After your 500k exclusion(250k if single or married filing seperately)If you have no gain, then you do not report the sale of your home on your return.

2006-10-08 16:12:43 · answer #1 · answered by RamsGod 3 · 2 0

To exclude the gain from sale of a residence, you must meet several requirements. First off, it must be your principal residence. Then you must have lived in the home for 2 of the previous 5 years immediately prior to the sale.

Digging a little deeper into the IRS requirements at http://www.irs.gov/businesses/small/industries/article/0,,id=98921,00.html
if you own more than one home, you can only exclude the gain on your main home. That would be the home that you are currently living in. From reading that, it would appear that you would have to move back into the rental home in order to exclude the gain from its sale. However, you cannot exclude the gain that was previously depreciated.

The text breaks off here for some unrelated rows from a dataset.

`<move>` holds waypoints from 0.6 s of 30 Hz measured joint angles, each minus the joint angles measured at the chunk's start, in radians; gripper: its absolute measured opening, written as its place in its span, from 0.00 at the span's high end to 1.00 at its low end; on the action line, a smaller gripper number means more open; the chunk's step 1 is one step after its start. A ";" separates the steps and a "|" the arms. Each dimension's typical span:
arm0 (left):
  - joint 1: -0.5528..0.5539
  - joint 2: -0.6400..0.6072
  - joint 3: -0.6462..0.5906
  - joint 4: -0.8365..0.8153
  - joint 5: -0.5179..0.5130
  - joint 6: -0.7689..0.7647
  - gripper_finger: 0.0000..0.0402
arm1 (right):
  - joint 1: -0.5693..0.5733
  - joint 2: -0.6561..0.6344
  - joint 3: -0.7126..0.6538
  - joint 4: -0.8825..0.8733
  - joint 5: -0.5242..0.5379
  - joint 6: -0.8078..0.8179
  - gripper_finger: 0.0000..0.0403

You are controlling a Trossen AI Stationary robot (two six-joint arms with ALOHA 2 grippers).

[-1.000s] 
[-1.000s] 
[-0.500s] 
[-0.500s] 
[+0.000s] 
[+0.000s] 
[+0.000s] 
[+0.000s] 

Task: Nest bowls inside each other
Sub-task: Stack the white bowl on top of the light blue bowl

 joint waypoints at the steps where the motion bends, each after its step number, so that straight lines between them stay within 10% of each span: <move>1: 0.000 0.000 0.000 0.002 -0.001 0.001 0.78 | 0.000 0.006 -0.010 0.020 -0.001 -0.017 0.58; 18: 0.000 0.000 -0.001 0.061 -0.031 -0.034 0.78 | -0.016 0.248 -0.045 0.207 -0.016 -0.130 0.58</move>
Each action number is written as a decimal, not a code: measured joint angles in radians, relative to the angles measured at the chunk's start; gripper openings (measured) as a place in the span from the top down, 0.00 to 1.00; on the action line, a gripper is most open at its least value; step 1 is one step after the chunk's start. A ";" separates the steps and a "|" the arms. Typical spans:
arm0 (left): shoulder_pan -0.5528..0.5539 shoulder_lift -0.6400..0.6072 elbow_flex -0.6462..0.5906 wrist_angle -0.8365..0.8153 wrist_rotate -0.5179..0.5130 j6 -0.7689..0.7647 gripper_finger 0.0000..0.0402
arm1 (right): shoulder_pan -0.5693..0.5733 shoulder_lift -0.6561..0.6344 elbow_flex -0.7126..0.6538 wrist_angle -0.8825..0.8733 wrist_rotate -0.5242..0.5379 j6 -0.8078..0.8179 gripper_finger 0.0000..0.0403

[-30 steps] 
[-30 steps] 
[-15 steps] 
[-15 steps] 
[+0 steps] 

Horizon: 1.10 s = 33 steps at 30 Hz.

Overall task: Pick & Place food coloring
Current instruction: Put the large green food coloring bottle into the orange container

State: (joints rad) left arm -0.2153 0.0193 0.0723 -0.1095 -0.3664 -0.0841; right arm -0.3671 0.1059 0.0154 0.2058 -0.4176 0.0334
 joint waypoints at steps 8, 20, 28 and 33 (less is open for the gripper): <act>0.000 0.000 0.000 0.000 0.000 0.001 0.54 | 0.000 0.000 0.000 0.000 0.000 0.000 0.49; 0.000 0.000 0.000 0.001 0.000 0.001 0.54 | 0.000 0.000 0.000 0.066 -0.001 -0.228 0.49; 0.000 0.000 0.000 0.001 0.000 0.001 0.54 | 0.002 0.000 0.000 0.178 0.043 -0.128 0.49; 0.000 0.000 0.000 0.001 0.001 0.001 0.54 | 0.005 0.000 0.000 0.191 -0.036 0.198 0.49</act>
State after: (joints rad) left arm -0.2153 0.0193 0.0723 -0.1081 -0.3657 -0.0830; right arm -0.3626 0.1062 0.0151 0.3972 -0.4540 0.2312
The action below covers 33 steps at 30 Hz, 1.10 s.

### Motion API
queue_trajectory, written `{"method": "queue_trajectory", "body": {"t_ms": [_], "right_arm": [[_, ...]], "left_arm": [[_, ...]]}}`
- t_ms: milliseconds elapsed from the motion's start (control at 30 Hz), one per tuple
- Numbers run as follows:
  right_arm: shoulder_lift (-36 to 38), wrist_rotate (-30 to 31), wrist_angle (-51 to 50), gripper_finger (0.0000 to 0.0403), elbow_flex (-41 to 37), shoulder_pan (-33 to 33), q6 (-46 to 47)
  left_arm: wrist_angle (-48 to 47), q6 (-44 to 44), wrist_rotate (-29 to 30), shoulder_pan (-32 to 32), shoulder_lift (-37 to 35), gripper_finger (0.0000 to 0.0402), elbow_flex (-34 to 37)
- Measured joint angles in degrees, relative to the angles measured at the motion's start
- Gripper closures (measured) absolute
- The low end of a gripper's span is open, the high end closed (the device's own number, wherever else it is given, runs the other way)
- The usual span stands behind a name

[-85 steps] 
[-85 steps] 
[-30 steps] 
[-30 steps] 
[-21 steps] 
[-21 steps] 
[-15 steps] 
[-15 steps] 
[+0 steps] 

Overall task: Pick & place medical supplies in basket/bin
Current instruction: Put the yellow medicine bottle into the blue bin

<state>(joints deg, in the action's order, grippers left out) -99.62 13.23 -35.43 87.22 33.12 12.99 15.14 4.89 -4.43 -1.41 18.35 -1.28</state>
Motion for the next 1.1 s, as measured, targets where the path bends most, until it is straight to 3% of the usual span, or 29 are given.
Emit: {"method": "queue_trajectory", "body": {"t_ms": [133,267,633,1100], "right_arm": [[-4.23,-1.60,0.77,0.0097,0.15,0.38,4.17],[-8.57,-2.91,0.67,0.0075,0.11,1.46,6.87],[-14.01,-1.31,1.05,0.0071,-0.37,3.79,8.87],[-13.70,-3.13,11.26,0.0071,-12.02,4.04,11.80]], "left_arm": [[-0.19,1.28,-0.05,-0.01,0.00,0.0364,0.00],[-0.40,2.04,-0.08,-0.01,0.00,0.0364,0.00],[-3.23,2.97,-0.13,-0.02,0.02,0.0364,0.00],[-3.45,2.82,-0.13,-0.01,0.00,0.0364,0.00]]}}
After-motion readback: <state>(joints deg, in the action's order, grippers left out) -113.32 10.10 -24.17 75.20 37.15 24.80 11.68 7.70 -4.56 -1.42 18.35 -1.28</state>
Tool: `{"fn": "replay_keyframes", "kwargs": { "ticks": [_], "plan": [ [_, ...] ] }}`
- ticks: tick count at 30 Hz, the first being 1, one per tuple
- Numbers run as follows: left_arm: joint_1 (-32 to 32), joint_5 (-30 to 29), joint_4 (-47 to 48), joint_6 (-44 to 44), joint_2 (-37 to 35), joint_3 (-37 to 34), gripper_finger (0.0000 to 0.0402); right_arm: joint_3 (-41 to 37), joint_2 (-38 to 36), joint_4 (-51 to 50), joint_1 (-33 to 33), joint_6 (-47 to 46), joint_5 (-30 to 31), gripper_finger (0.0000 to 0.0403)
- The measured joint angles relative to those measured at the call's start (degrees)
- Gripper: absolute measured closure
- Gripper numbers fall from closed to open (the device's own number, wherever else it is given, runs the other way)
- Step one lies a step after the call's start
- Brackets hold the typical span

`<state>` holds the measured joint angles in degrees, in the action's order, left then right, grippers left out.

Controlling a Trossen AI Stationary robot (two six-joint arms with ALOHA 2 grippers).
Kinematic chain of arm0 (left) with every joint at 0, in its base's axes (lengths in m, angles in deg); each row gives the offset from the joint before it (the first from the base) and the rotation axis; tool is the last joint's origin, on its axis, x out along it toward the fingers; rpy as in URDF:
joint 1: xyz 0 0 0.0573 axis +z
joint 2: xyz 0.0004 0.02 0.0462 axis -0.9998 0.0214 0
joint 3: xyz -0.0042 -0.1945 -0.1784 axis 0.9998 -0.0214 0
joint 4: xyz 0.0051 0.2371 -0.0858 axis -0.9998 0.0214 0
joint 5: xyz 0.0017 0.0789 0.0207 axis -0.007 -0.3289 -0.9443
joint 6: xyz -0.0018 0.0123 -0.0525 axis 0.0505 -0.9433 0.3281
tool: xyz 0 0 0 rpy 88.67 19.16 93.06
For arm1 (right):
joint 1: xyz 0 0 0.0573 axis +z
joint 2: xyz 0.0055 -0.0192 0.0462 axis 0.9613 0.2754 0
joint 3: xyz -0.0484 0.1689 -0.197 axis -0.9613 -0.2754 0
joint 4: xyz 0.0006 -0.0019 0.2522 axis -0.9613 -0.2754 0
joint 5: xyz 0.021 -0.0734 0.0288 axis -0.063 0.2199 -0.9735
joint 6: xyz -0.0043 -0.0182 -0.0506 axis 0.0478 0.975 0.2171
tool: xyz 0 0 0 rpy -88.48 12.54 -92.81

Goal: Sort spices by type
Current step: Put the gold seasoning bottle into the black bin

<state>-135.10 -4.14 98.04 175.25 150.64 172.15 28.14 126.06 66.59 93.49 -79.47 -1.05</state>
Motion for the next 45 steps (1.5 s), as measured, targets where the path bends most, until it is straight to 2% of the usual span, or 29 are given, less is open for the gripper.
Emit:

If you have lived in your present residence for at least 2 years as of the date of sale you clearly can exclude up to $250,000 in gain ($500,000 if married filing jointly) when you sell.

I'd strongly suggest that you consult with a local tax professional on this as it is a bit of a complex situation.

2006-10-08 18:35:23 · answer #2 · answered by Bostonian In MO 7 · 0 1

Both answers look right. Put simply, you can only apply the exclusion on your main home. Since you have to have been in your main home for 2 years - ending on the date of sale - , you cannot have two exclusions in one year. If you sold your main home this year, you could live in it long enough to establish it a your main home, then sell it and you would be able to exclude the profits up to the limits- $250K or $500K.

Check page 102 here http://www.irs.gov/pub/irs-pdf/p17.pdf

2006-10-09 03:39:17 · answer #3 · answered by curious george 5 · 0 1

Above solutions at the instant are not suitable. IRS exempts capital features from the sale of a house in case you have lived in it as your often happening place of abode for a minimum of two of the previous 5 years. you acquire your place purely one 12 months in the past, so which you of course have not lived in it for extra desirable than 2 years. circulate to the IRS internet site, and study ebook 523.